Validea's guru fundamental report assigns OKLO INC (OKLO), a mid-cap electric utility, a 60% rating under Kenneth Fisher's Price/Sales Investor model. Despite passing the price/sales ratio criterion, the company failed key metrics including long-term EPS growth, free cash per share, and three-year average net profit margin. This score is below the 80% threshold signaling investment interest, indicating OKLO does not meet the strategy's criteria for strong consideration.

Analysis

According to a Validea fundamental report, OKLO INC (OKLO) scores a 60% rating based on Kenneth Fisher's Price/Sales Investor model, a figure that falls below the 80% threshold typically indicating guru interest. The analysis presents a mixed but ultimately cautious view of the mid-cap electric utility stock. While OKLO passes criteria for its price-to-sales, total debt-to-equity, and price-to-research ratios, suggesting a reasonable valuation and manageable leverage, it fails on several critical fundamental metrics.

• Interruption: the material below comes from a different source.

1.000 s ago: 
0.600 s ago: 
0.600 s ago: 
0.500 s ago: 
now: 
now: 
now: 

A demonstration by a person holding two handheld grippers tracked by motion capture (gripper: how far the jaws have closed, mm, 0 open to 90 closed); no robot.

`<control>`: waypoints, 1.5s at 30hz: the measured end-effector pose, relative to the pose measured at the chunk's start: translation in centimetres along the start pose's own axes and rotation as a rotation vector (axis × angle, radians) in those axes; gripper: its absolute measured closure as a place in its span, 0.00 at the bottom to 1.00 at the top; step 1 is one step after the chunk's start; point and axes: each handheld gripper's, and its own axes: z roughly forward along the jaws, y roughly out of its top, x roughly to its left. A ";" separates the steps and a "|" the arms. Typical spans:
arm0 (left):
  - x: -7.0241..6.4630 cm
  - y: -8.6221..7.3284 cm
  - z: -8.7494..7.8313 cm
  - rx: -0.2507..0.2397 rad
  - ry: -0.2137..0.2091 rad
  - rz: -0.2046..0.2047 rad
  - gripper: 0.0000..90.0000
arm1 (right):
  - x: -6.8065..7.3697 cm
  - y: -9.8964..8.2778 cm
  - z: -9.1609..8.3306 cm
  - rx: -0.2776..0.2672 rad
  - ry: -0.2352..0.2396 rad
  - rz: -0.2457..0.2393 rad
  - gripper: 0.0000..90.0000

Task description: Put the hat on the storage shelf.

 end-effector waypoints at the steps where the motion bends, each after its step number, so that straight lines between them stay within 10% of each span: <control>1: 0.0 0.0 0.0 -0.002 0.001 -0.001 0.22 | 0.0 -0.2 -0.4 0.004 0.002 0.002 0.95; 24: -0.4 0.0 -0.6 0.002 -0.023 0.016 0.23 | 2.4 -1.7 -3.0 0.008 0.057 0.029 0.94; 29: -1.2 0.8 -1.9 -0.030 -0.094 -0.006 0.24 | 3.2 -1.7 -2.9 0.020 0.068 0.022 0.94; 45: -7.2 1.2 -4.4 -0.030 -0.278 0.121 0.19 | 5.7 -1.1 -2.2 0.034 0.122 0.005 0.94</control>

Specifically, the company does not meet the model's standards for long-term EPS growth rate, free cash per share, and its three-year average net profit margin. This disconnect highlights a significant risk: the company's attractive top-line valuation is not supported by underlying profitability or cash-generating capabilities, which are core tenets of the Fisher strategy beyond the headline P/S ratio.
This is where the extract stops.